[developers] PET XML input and [incr tsdb()]
Stephan Oepen
oe at csli.Stanford.EDU
Sun Feb 11 20:36:40 CET 2007
hi rebecca and francis,
> I think if you create the xml without any end-of-line markers and
> whack it into the right field of the item file, instead of the plain
> sentence, then call a tsdb cpu with the right options to cheap it will
> just work [...]
to [incr tsdb()], the `i-input' field is just a string that is usually
sent to the client processor (PET in your case) verbatim. hence, i too
think the procedure suggested by francis should work. however, a small
number of characters in the `i-input' field require escaping:
@ --> \s
newline --> \n
backslash --> \\
also, it will be important to have everyone agree on encodings, viz.

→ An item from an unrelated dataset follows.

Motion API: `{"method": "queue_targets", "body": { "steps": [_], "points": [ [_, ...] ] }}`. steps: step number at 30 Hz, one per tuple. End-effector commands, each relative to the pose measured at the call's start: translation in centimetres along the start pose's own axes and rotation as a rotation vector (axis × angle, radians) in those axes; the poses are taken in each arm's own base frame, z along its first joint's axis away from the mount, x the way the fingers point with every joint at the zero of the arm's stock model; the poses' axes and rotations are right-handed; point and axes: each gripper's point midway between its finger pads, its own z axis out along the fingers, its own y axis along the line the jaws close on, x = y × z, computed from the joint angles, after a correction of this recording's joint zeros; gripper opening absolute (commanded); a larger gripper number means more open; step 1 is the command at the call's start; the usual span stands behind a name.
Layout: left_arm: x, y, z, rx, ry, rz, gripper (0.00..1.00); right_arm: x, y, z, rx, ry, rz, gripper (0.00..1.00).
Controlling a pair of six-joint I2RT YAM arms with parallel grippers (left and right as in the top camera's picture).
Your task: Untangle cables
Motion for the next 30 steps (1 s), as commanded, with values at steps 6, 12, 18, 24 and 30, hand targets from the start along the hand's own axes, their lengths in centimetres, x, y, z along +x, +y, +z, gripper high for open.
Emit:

- the raw tsdb(1) data files;
- excl:*locale* in the [incr tsdb()] universe;
- pvm:*pvm-encoding* (`nil' means default to *locale* value); and
- the `encoding' parameter in the grammar configuration for PET.
but given the sample item you sent, and assuming you are using the ERG,
i suspect neither of the above are part of the problem you report.
to debug further, could you please do the following:
:trace tsdb::retrieve tsdb::create-runs tsdb::process-item
(setf tsdb:*pvm-debug-p* t)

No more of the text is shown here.